Task goal: Look through the material and copy each line holding "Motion".

Information provided:
⟨

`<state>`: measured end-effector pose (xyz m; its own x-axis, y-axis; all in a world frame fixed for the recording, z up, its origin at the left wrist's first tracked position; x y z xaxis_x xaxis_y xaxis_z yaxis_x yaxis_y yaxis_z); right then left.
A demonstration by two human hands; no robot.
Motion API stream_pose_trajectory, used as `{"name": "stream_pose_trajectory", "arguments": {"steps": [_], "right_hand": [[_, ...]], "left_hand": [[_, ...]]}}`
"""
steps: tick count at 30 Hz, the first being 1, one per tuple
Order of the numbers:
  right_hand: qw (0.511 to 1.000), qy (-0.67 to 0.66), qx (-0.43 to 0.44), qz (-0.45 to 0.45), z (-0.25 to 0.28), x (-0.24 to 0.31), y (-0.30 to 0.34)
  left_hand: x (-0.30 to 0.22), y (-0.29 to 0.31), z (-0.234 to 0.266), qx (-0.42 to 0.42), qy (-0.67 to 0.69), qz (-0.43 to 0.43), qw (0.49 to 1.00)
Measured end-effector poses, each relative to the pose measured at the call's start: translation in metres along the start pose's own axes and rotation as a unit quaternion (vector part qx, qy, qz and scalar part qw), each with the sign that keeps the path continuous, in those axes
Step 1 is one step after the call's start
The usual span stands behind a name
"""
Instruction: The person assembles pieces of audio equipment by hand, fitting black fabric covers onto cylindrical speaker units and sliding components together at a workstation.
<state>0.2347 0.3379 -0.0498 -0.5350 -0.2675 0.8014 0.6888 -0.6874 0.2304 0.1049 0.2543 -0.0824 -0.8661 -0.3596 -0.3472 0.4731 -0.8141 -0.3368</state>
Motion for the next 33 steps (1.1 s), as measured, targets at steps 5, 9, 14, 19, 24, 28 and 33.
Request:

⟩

Answer section:
Motion API stream_pose_trajectory, used as `{"name": "stream_pose_trajectory", "arguments": {"steps": [_], "right_hand": [[_, ...]], "left_hand": [[_, ...]]}}`
Motion for the next 33 steps (1.1 s), as measured, targets at steps 5, 9, 14, 19, 24, 28 and 33.

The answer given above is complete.